O USO DA VENTILAÇÃO NÃO INVASIVA (VNI) NA INSUFICIÊNCIA CARDÍACA AGUDIZADA: UMA REVISÃO INTEGRATIVA
DOI:
https://doi.org/10.51891/rease.v11i11.22414Palabras clave:
Edema Pulmonar Agudo. Fisioterapia Cardiorrespiratória. Insuficiência Cardíaca; Ventilação Não Invasiva.Resumen
A insuficiência cardíaca (IC) é um problema de saúde pública global, cuja descompensação aguda frequentemente culmina em edema agudo de pulmão cardiogênico (EAPC), uma emergência médica com alta morbimortalidade. A ventilação não invasiva (VNI) desponta como uma intervenção fundamental no manejo desses pacientes.

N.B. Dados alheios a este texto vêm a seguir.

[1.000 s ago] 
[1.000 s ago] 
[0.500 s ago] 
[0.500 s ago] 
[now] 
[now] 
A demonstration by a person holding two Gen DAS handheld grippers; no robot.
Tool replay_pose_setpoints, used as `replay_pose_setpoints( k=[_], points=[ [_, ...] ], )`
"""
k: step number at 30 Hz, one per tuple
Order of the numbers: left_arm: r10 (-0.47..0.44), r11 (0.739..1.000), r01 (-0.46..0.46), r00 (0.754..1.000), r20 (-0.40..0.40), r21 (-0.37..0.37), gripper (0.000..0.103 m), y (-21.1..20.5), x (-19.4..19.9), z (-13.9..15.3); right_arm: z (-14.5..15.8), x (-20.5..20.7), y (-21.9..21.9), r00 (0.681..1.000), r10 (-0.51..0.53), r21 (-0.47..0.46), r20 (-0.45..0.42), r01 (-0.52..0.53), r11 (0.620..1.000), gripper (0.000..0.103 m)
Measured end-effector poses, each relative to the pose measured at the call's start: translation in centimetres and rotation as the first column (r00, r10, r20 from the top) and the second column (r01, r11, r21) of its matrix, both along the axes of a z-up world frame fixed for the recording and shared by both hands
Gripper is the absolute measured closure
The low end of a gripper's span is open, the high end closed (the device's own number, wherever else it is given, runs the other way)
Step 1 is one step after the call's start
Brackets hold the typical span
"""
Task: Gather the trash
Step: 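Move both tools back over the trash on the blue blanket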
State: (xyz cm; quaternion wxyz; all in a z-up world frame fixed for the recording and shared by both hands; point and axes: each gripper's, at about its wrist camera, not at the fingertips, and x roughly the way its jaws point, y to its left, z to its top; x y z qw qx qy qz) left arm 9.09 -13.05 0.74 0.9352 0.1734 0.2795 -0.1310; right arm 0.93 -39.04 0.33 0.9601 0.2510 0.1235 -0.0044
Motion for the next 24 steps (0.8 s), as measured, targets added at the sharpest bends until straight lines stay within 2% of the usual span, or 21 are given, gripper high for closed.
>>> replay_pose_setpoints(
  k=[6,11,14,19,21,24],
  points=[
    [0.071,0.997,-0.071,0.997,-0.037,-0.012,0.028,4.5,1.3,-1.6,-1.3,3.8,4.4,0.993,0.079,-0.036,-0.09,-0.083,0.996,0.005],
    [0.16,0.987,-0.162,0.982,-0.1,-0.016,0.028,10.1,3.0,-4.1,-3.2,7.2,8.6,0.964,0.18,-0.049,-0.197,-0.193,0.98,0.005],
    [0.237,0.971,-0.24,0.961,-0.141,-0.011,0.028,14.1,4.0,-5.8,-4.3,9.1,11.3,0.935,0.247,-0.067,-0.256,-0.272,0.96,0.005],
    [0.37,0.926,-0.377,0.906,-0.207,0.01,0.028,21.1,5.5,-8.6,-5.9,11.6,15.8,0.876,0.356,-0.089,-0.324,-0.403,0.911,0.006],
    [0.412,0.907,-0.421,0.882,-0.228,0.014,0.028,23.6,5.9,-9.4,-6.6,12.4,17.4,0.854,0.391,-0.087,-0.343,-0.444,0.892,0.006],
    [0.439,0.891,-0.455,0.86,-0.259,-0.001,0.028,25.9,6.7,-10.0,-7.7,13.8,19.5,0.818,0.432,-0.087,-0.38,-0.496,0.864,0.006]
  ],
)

Objetivo: Sintetizar as evidências clínicas e as recomendações atuais sobre a eficácia e a aplicação da VNI na IC agudizada. Método: Trata-se de uma revisão integrativa da literatura, com buscas nas bases de dados LILACS, SciELO e MEDLINE/PubMed, abrangendo o período de 2019 a 2025. A estratégia de busca utilizou os descritores ("Insuficiência Cardíaca" OR "Heart Failure") AND ("Ventilação Não Invasiva" OR "Noninvasive Ventilation" OR "CPAP" OR "BiPAP"). Foram incluídos estudos originais, revisões sistemáticas, metanálises e diretrizes clínicas que abordassem o uso da VNI em adultos com IC agudizada. Foram excluídos editoriais, cartas ao editor e estudos com foco exclusivo em população pediátrica. O processo de seleção, a partir de um universo inicial de 127 artigos, envolveu a triagem de títulos e resumos, seguida da leitura integral de 40 artigos, resultando em 17 estudos para a síntese final. Resultados: A análise dos estudos demonstrou que a VNI, em comparação ao tratamento padrão, reduz significativamente a necessidade de intubação orotraqueal (redução de 51%) e a mortalidade hospitalar (redução de 35%). Os benefícios são mediados por efeitos fisiológicos, como a redução da pré e pós-carga do ventrículo esquerdo e a melhora rápida dos parâmetros gasométricos. A literatura corrobora a segurança da terapia e não aponta diferenças significativas nos desfechos primários entre as modalidades CPAP e BiPAP. Contudo, a necessidade de VNI também se mostrou um marcador de maior gravidade da doença e pior prognóstico em 180 dias. Considerações Finais: A VNI é uma terapia eficaz e segura, considerada padrão-ouro no tratamento do EAPC. O fisioterapeuta desempenha um papel central na aplicação e monitoramento da terapia, visando otimizar os desfechos clínicos e hemodinâmicos do paciente.